GADIS dengan bola mata berwarna hitam itu berhasil menemui Sangga setelah melalui proses pencarian yang panjang sendirian. Ini terjadi karena Dara tidak pernah mau keluar dari kelas saat jam istirahat kedua. Dara pasti akan memanfaatkan waktu istirahat dengan sebaik-baiknya. Dia akan tidur siang di dalam kelas. Demi mengisi amunisi agar tidak mengantuk saat begadang di malam hari untuk menamatkan berbagai serial drama Korea. Alhasil Elna mencari Sangga sendirian.

Elna dan Sangga kini sedang duduk di salah satu kursi panjang di dalam gedung besar yang kerap digunakan untuk bermain futsal. Sangga dengan santai duduk di sana sambil mengamati jalannya pertandingan sendirian. Tadinya laki-laki itu di sini bersama dengan teman-temannya. Namun karena kedatangan Elna, teman-teman Sangga pergi dari tempat ini dengan alasan ingin membeli sesuatu di kantin. Mengingat dulu Sangga pernah mengejar Elna dan sekarang Elna mencari Sangga. Tentu saja mereka memberi celah untuk keduanya. Tanpa mengerti lebih dulu apa maksud kedatangan Elna mencari Sangga.

"Sangga." Elna mencoba memanggil Sangga karena sendari tadi cowok itu mendiamkannya. Terlalu asyik dengan dunianya sendiri.

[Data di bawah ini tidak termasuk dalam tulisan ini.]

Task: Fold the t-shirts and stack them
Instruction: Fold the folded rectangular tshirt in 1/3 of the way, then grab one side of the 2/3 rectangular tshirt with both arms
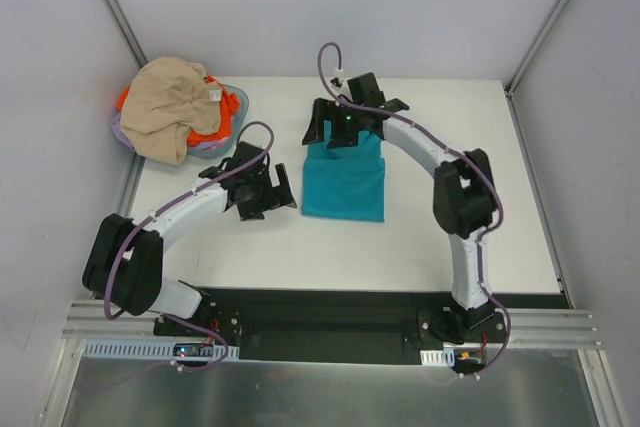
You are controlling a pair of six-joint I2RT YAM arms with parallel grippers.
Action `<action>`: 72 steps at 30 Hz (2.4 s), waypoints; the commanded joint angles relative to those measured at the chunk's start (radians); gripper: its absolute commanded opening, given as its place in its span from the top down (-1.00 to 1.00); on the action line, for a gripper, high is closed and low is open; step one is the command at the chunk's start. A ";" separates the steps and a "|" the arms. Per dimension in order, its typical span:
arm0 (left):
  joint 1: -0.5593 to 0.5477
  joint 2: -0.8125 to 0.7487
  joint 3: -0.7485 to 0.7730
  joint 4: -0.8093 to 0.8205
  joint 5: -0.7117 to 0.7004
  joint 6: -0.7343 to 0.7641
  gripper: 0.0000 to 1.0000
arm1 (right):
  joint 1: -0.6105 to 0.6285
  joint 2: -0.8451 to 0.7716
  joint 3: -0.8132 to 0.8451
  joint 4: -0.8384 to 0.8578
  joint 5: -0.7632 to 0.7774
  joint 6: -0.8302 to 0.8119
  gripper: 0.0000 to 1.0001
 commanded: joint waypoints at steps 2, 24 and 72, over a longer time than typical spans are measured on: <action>-0.001 0.109 0.081 0.053 0.071 -0.016 -0.87 | -0.031 -0.520 -0.289 -0.022 0.166 -0.156 -0.93; -0.003 0.406 0.181 0.123 0.262 -0.030 0.16 | -0.089 -1.134 -1.049 -0.129 0.760 -0.009 -0.93; -0.071 0.141 -0.096 0.142 0.299 -0.025 1.00 | -0.106 -0.896 -1.323 0.179 0.010 0.198 0.99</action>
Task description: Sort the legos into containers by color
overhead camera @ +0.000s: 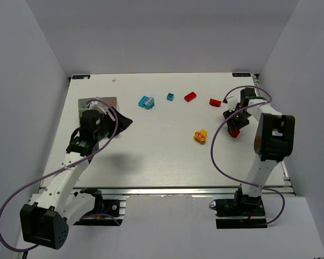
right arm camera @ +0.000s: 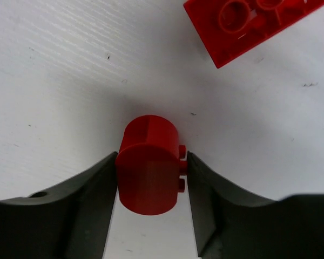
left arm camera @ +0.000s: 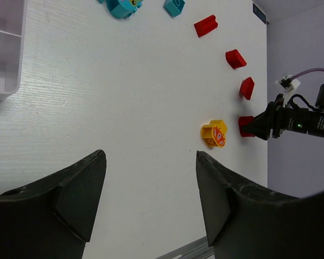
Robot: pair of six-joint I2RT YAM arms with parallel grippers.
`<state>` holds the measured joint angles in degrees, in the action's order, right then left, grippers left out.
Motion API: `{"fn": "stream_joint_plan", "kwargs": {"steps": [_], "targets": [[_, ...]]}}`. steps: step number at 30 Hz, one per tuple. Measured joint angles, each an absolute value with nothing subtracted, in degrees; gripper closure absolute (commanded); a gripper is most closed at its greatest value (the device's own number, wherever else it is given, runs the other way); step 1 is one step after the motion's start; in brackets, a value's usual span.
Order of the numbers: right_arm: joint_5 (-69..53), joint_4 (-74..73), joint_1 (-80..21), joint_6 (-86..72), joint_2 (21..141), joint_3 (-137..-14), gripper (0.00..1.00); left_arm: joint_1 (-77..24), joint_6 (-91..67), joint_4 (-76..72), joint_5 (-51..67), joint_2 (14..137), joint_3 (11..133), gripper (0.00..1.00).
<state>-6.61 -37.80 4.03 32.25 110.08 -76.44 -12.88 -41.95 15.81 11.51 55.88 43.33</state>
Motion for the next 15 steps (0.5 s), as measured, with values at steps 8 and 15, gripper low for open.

Mantan pemain futsal yang pernah mewakili sekolah dalam lomba futsal dan menyabet juara, fokus mengamati pertandingan generasi setelahnya. Mengabaikan Elna meskipun dia menyadari kehadiran gadis itu. Berada di dekatnya lagi setelah menjauh darinya dalam kurun waktu yang lumayan lama. Tidak, Elna tidak pernah menjauh darinya. Sanggalah yang mendekati gadis itu lebih dulu dan Sangga pula yang menjauh karena gadis itu menolak pernyataan cintanya.

"Bentar. Gue masih nonton mereka." Tanpa mengalihkan pandangan Sangga menjawabnya. Nada bicaranya terdengar dingin.

Akhirnya hening menyelimuti keduanya. Sampai adik kelas mereka yang bertanding futsal selesai.

"Lo mau ngomong apa?" Lelaki yang baru saja menyibak poni rambutnya hingga memperlihatkan dahinya. Menoleh menatap Elna dengan intens. Baru saja dia menyia-nyiakan banyak waktu untuk berlagak tidak memperhatikan Elna. Maka dari itu, dia menatap gadis yang duduk di sampingnya dengan lamat. Tampaknya dia tadi tidak menyambut kedatangan gadis itu dengan baik.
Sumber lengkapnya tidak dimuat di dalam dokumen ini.